_Available data:_
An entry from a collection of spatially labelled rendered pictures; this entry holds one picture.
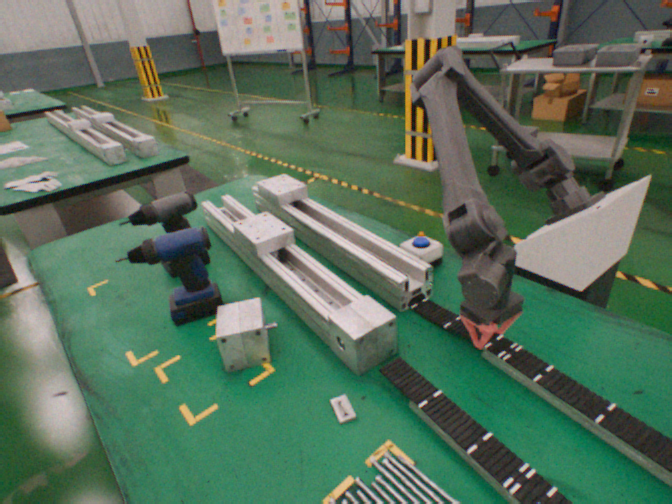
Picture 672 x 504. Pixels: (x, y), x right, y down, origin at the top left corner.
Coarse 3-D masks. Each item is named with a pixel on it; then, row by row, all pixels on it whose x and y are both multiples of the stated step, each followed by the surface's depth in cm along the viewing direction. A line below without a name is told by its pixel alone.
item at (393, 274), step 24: (288, 216) 129; (312, 216) 131; (336, 216) 121; (312, 240) 120; (336, 240) 108; (360, 240) 111; (384, 240) 105; (336, 264) 112; (360, 264) 101; (384, 264) 96; (408, 264) 96; (384, 288) 97; (408, 288) 91; (432, 288) 96
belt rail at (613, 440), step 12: (492, 360) 77; (516, 372) 74; (528, 384) 72; (540, 396) 70; (552, 396) 69; (564, 408) 67; (576, 420) 66; (588, 420) 64; (600, 432) 63; (612, 444) 62; (624, 444) 60; (636, 456) 59; (648, 468) 58; (660, 468) 57
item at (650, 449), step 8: (656, 432) 60; (648, 440) 59; (656, 440) 59; (664, 440) 59; (640, 448) 58; (648, 448) 58; (656, 448) 58; (664, 448) 58; (648, 456) 57; (656, 456) 57
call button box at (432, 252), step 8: (408, 240) 109; (432, 240) 108; (408, 248) 106; (416, 248) 105; (424, 248) 105; (432, 248) 104; (440, 248) 106; (416, 256) 104; (424, 256) 103; (432, 256) 105; (440, 256) 107; (432, 264) 106; (440, 264) 108
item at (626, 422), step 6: (624, 414) 63; (630, 414) 63; (618, 420) 62; (624, 420) 62; (630, 420) 62; (636, 420) 62; (612, 426) 61; (618, 426) 61; (624, 426) 61; (630, 426) 61; (612, 432) 61; (618, 432) 60; (624, 432) 60
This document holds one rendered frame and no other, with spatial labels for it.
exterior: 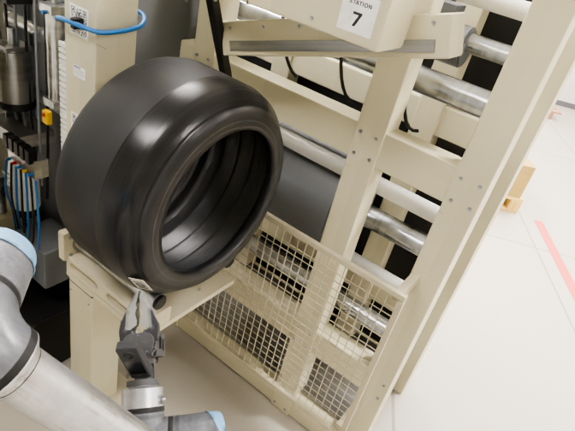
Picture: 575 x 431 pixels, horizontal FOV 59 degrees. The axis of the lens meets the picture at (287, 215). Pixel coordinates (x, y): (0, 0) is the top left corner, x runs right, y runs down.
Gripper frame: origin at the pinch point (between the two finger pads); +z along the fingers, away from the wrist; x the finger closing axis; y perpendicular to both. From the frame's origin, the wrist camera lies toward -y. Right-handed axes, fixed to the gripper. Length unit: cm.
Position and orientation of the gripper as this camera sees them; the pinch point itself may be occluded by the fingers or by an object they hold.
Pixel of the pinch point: (139, 295)
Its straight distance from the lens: 123.8
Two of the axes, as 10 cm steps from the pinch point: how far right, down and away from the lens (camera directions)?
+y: 0.8, 3.2, 9.4
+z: -1.0, -9.4, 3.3
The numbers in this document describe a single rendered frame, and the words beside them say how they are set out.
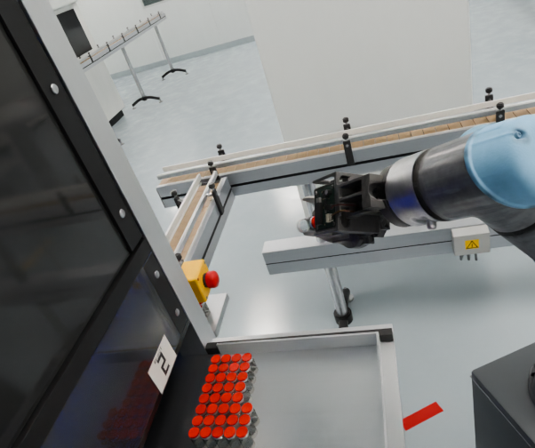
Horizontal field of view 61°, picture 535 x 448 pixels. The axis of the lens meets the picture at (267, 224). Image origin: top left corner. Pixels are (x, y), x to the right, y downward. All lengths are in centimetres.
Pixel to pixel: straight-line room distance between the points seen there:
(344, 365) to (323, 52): 144
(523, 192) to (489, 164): 3
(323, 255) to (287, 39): 92
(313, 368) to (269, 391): 10
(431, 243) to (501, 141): 140
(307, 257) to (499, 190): 145
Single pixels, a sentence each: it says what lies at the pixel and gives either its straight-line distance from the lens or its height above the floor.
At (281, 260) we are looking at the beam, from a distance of 184.
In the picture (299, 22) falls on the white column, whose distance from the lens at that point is 204.
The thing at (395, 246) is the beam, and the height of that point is 50.
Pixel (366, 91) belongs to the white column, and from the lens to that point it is 211.
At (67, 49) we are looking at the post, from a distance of 80.
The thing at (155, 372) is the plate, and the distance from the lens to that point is 86.
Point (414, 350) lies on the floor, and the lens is 208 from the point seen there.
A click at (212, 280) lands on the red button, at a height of 100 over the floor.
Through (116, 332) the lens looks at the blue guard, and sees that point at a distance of 77.
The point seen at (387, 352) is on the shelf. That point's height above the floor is 88.
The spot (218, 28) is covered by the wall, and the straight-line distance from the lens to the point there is 899.
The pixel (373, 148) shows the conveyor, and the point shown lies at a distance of 154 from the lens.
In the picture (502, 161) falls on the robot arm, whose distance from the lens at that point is 40.
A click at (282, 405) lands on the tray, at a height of 88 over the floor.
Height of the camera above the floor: 160
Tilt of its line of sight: 32 degrees down
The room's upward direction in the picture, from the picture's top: 19 degrees counter-clockwise
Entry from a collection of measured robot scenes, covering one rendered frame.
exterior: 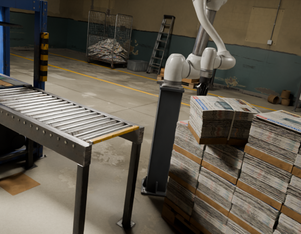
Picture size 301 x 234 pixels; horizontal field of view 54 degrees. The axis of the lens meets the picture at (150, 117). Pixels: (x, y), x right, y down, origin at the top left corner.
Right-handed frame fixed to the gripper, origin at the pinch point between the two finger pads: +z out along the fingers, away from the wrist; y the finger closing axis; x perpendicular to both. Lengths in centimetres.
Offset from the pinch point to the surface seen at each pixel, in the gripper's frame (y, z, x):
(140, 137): -50, 23, 5
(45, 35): -70, -30, 135
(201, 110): -37, -7, -34
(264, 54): 575, -22, 295
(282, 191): -18, 24, -83
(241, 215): -18, 51, -64
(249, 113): -14, -9, -50
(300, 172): -19, 9, -89
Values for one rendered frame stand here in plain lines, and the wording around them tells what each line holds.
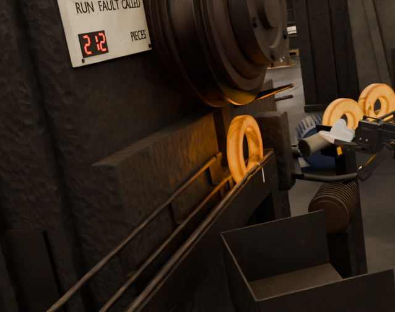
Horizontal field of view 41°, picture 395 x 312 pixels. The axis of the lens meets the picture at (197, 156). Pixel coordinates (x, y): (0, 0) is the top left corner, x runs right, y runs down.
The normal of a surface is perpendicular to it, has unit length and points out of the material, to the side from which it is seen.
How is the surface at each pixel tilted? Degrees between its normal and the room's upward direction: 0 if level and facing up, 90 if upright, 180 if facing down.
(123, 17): 90
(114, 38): 90
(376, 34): 90
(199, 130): 90
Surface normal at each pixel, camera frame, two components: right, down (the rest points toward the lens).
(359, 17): -0.64, 0.29
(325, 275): -0.16, -0.93
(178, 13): -0.44, 0.24
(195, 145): 0.88, -0.04
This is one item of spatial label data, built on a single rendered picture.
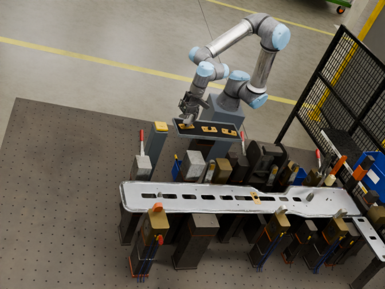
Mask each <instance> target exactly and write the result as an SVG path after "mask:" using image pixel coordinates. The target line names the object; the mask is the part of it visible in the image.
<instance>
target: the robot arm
mask: <svg viewBox="0 0 385 289"><path fill-rule="evenodd" d="M252 34H256V35H258V36H259V37H261V41H260V46H261V50H260V53H259V56H258V60H257V63H256V66H255V69H254V72H253V75H252V78H251V80H250V75H249V74H248V73H246V72H243V71H232V72H231V74H230V76H229V78H228V80H227V83H226V85H225V87H224V90H223V91H222V92H221V93H220V94H219V95H218V97H217V99H216V104H217V105H218V106H219V107H220V108H222V109H223V110H225V111H229V112H237V111H238V109H239V107H240V100H241V99H242V100H243V101H244V102H245V103H246V104H248V105H249V106H250V107H251V108H253V109H256V108H259V107H260V106H262V105H263V104H264V103H265V102H266V100H267V98H268V94H267V93H265V92H266V85H265V84H266V81H267V79H268V76H269V73H270V70H271V68H272V65H273V61H274V59H275V56H276V53H277V52H279V51H280V50H282V49H284V48H285V47H286V45H287V43H288V42H289V40H290V30H289V29H288V28H287V27H286V26H285V25H284V24H282V23H280V22H278V21H277V20H276V19H274V18H273V17H271V16H270V15H268V14H266V13H255V14H251V15H249V16H247V17H245V18H243V19H241V20H240V22H239V24H238V25H236V26H235V27H233V28H231V29H230V30H228V31H227V32H226V33H224V34H223V35H221V36H219V37H218V38H216V39H215V40H214V41H212V42H211V43H209V44H207V45H206V46H204V47H203V48H202V49H201V48H199V47H194V48H192V49H191V50H190V52H189V59H190V60H191V61H192V62H193V63H194V64H196V65H197V66H198V67H197V69H196V73H195V76H194V78H193V81H192V83H191V86H190V90H189V91H186V92H185V94H184V97H183V98H180V101H182V102H181V104H180V102H179V104H178V107H179V109H180V110H181V111H182V112H183V113H182V114H180V115H179V118H183V119H184V121H183V123H184V124H187V125H186V127H188V126H190V125H191V124H193V123H194V122H195V121H196V119H197V118H198V115H199V109H200V105H201V106H202V107H203V108H205V109H206V110H208V109H209V108H210V106H209V104H208V102H207V101H205V100H203V99H202V97H203V94H204V93H205V90H206V88H207V86H208V83H209V82H210V81H215V80H222V79H224V78H226V77H227V76H228V75H229V67H228V66H227V65H226V64H222V63H220V64H219V63H217V62H216V61H215V60H214V58H215V57H217V56H218V55H219V54H221V53H222V52H224V51H225V50H227V49H229V48H230V47H231V46H233V45H234V44H236V43H237V42H238V41H240V40H242V39H243V38H245V37H246V36H251V35H252Z"/></svg>
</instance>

_Requirement:_
Gather from the entries above all lines that include the string "distance".

_Reply to the exercise:_
Its straight distance from the lens: 123.8
Pixel to pixel: straight-line room distance between the points seen there:
Single pixels, a sentence each: it says what lies at the pixel and gives either its straight-line distance from the lens or its height above the floor.
At (281, 260) we are looking at the beam, from a distance of 184.
In the picture (299, 22) falls on the white column, whose distance from the lens at that point is 204.
At (67, 49) we are looking at the post, from a distance of 80.
The thing at (155, 372) is the plate, and the distance from the lens to that point is 86.
Through (116, 332) the lens looks at the blue guard, and sees that point at a distance of 77.
The spot (218, 28) is covered by the wall, and the straight-line distance from the lens to the point there is 899.
The pixel (373, 148) shows the conveyor, and the point shown lies at a distance of 154 from the lens.
In the picture (502, 161) falls on the robot arm, whose distance from the lens at that point is 40.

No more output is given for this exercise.